=== Begin Enclosure ===

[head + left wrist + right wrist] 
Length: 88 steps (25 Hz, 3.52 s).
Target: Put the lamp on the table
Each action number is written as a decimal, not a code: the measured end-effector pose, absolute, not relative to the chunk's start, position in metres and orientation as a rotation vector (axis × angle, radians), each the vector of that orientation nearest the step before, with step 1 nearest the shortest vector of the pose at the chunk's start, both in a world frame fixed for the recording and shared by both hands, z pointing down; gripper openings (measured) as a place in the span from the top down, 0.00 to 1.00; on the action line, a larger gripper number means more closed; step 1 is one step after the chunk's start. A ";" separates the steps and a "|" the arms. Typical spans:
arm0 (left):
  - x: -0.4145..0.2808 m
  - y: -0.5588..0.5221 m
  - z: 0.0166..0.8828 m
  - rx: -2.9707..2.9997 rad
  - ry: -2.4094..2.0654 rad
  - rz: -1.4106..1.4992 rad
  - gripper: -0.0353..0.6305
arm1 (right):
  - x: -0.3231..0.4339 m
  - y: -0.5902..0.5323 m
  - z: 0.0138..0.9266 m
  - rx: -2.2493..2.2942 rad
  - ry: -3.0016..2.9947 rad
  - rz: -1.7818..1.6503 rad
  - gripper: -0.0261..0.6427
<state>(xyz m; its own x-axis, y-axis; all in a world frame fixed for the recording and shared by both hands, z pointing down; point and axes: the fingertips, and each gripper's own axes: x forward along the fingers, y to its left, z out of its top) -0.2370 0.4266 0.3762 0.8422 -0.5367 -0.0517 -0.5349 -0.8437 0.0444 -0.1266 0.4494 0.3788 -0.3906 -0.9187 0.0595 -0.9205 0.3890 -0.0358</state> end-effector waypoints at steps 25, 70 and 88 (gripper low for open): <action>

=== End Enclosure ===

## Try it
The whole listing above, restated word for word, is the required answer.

## Exercise output
[head + left wrist + right wrist] 
Length: 88 steps (25 Hz, 3.52 s).
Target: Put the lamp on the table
Each action number is written as a decimal, not a code: the measured end-effector pose, absolute, not relative to the chunk's start, position in metres and orientation as a rotation vector (axis × angle, radians), each the vector of that orientation nearest the step before, with step 1 nearest the shortest vector of the pose at the chunk's start, both in a world frame fixed for the recording and shared by both hands, z pointing down; gripper openings (measured) as a place in the span from the top down, 0.00 to 1.00; on the action line, a larger gripper number means more closed; step 1 is one step after the chunk's start. A ";" separates the steps and a "|" the arms. Typical spans:
arm0 (left):
  - x: -0.4145..0.2808 m
  - y: -0.5588..0.5221 m
  - z: 0.0166..0.8828 m
  - rx: -2.9707..2.9997 rad
  - ry: -2.4094..2.0654 rad
  - rz: -1.4106..1.4992 rad
  - gripper: -0.0353..0.6305
arm1 (right):
  - x: -0.3231..0.4339 m
  - y: -0.5902..0.5323 m
  - z: 0.0138..0.9266 m
  - rx: -2.2493..2.2942 rad
  - ry: -3.0016..2.9947 rad
  - rz: -1.7818..1.6503 rad
  - gripper: -0.0261..0.6427
<state>(xyz m; its own x-axis, y-axis; all in a world frame fixed for the recording and shared by both hands, z pointing down; point and axes: the fingertips, and each gripper's own axes: x forward along the fingers, y to its left, z out of its top) -0.2370 0.4266 0.3762 0.8422 -0.5367 -0.0517 -0.5349 -0.8437 0.0444 -0.1266 0.4494 0.3788 -0.3906 -0.9187 0.0595 -0.9205 0.3890 -0.0358</state> end-effector waypoints at steps 25, 70 and 88 (gripper low for open): <action>

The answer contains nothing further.